Problem:
Reproduce the data in full, exactly as given, leaving images out.

Supplied material START

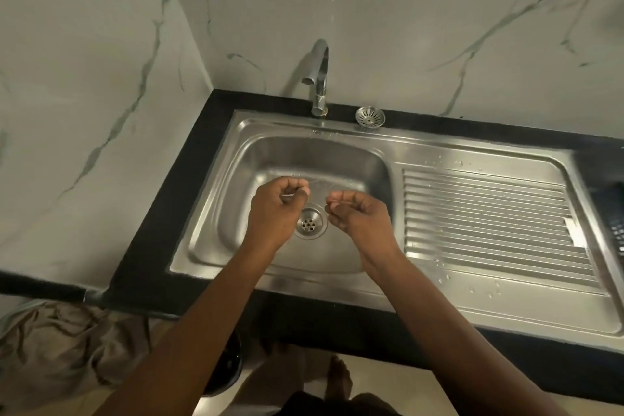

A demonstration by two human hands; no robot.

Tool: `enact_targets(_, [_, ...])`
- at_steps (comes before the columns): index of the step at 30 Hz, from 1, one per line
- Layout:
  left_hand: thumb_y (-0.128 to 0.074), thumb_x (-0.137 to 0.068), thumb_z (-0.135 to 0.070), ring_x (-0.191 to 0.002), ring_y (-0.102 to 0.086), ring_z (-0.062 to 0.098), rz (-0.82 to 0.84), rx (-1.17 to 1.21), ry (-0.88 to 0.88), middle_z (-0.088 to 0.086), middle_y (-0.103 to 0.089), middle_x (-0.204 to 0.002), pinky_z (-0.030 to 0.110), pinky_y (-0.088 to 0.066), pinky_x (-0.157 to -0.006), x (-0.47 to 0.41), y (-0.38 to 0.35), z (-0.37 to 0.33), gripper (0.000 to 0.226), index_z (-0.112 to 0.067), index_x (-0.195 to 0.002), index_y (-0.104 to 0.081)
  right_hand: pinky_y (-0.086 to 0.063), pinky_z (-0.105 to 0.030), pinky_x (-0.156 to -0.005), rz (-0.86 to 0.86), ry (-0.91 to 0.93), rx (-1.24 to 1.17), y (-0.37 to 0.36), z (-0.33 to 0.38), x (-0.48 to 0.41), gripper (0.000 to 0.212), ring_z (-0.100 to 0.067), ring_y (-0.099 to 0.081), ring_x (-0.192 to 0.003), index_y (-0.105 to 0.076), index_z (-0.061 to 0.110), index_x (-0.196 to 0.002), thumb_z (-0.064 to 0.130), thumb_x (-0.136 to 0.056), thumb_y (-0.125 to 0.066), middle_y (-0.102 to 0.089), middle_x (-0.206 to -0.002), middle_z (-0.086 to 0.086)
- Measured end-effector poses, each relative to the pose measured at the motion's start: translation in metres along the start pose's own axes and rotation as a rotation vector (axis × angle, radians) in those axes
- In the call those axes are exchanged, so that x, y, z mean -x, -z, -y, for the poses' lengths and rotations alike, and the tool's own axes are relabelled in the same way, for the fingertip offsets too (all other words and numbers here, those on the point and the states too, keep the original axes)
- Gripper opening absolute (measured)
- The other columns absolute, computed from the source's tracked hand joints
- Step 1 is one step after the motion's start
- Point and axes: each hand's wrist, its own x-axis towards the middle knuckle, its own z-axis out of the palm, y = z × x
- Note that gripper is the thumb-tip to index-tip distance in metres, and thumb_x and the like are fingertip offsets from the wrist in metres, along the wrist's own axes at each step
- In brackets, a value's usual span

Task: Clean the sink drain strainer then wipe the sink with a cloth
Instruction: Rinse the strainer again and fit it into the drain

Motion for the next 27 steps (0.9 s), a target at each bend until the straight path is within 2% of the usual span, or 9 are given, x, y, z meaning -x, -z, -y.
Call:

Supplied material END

Task answer:
A demonstration by two human hands; no robot.

Tool: `enact_targets(_, [_, ...])`
- at_steps (comes before the columns): index of the step at 30 Hz, from 1, one per line
- Layout:
  left_hand: thumb_y (-0.128 to 0.074), thumb_x (-0.137 to 0.068), thumb_z (-0.135 to 0.070), ring_x (-0.191 to 0.002), ring_y (-0.102 to 0.086), ring_z (-0.062 to 0.098), rz (-0.82 to 0.84), rx (-1.17 to 1.21), ry (-0.88 to 0.88), middle_z (-0.088 to 0.086), middle_y (-0.103 to 0.089), middle_x (-0.204 to 0.002), pinky_z (-0.030 to 0.110), pinky_y (-0.088 to 0.066), pinky_x (-0.157 to -0.006), x (-0.47 to 0.41), y (-0.38 to 0.35), z (-0.37 to 0.33), gripper (0.000 to 0.226), index_z (-0.112 to 0.067), index_x (-0.195 to 0.002), index_y (-0.104 to 0.081)
  right_hand: pinky_y (-0.086 to 0.063), pinky_z (-0.105 to 0.030), pinky_x (-0.156 to -0.005), rz (-0.86 to 0.86), ry (-0.91 to 0.93), rx (-1.24 to 1.17), y (-0.37 to 0.36), z (-0.33 to 0.38), x (-0.48 to 0.41), gripper (0.000 to 0.212), ring_z (-0.100 to 0.067), ring_y (-0.099 to 0.081), ring_x (-0.192 to 0.003), index_y (-0.105 to 0.076), index_z (-0.061 to 0.110), index_x (-0.196 to 0.002), thumb_z (-0.064 to 0.130), thumb_x (-0.136 to 0.056), thumb_y (-0.125 to 0.066), middle_y (-0.102 to 0.089), middle_x (-0.206 to -0.002), middle_z (-0.086 to 0.086)
- Measured end-effector poses, each relative to the pose measured at the motion's start: translation in metres along the start pose's own axes and rotation as a rotation vector (axis × angle, radians) in those axes
- In the call those axes are exchanged, so that x, y, z mean -x, -z, -y, for the poses' lengths and rotations alike, and the tool's own axes are relabelled in the same way, for the fingertip offsets too (all other words and numbers here, those on the point and the states too, keep the original axes)
- Gripper opening absolute (measured)
- The other columns absolute, computed from the source's tracked hand joints
- Step 1 is one step after the motion's start
- Point and axes: each hand's wrist, its own x-axis towards the middle knuckle, its own z-axis out of the palm, y = z × x
- Note that gripper is the thumb-tip to index-tip distance in metres, and thumb_x and the like are fingertip offsets from the wrist in metres, along the wrist's own axes at each step
- In brackets, a value's usual span

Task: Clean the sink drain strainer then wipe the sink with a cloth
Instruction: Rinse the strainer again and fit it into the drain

Motion for the next 27 steps (0.9 s), a target at each bend until the straight path is within 2% of the usual span, or 9 are given, x, y, z meaning -x, -z, -y.
Call:

The answer has been written out in full.